While many Texas Wesleyan students and professors spent their summer at the pool, many chemistry and biochemistry students were in the lab researching how to combat tuberculosis.
The study was funded by the Robert A. Welch Foundation, the largest private funding organization centered around basic chemical research, according to welch1.org.
Tuberculosis is a rare disease in the United States that focuses mainly on the host’s lungs, according to mayoclinic.org.
The research was led by three professors: Dr. Michael Weir, assistant professor of analytical chemistry; Dr. Phillip Pelphrey, associate professor of chemistry; and Dr. Terrence Neumann, assistant professor of biochemistry.
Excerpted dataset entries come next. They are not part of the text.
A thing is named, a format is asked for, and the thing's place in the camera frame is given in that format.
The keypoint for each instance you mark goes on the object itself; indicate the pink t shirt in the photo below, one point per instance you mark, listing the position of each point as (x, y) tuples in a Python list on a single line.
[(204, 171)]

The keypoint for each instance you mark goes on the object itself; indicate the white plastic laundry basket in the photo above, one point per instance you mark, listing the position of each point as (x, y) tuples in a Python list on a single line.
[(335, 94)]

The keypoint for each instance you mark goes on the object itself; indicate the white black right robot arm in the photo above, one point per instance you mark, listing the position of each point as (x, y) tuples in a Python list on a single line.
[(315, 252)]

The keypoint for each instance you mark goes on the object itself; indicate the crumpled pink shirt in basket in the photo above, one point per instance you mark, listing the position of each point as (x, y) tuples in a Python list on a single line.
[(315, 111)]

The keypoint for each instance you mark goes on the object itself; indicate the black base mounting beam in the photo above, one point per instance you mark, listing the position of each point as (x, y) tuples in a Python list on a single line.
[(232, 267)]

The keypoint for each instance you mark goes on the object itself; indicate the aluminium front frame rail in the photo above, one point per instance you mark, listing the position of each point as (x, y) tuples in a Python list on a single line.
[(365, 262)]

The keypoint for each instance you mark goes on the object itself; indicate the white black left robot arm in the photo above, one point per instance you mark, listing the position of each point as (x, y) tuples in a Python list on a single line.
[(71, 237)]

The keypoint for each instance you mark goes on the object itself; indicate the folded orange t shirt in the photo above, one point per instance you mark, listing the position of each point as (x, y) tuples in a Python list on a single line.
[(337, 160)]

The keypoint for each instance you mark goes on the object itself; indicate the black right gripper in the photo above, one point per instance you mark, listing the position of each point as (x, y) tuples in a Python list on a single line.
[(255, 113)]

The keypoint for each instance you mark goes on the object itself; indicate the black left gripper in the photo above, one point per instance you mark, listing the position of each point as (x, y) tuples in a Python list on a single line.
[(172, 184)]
Neumann said he is thankful that the department was able to conduct the research, and believes the program to be beneficial to his students.
“The Welch Foundation grant allows us to pay students for their summer work,” Neumann said.
He believes undergraduate research helps prepare students for the current work force.
“Undergraduate research conducted in our department allows students to investigate projects apart from the traditional classroom curriculum,” Neumann said. “Throughout this time, students grow and develop into critical thinkers who are able to dissect problems and propose solutions to them.”
The professors were assisted by chemistry and biochemistry majors Michelle Phillips, Charlotte Salin, Colton Clanton, Cody Dorton and Forrest Kneten, according to www.txwes.edu.
Some students, like Kneten, a senior biochemistry major, came into the study with prior knowledge.
Kneten had a year’s worth of intel relative to the subject, and focused on how well proteins reacted to Dihydrofolate Reductase, or DHFR.
“We’re trying to find a drug that will inhibit DHFR in microbacterium tuberculosis,” Kneten said.
DHFR is a bacterial enzyme responsible for creating a part of DNA, and if it ceases to function, it will kill the cell, Kneten said.
Some students, like Dorton, a junior chemistry major, were able to get a fresh feel for the topic.
Dorton’s research focused on trying to develop an antibiotic that targets DHFR, he said.
Though the project ended in August, Dorton is going beyond the summer program and to continue working on his findings.
“I think I will be continuing the research project,” Dorton said. “Next semester, I will be in an official research class, and this is the study I will be working on.”
Neumann said that the success of the research couldn’t be determined in such a short time frame, but he knows his students made progress toward understanding “the central keys of the project.”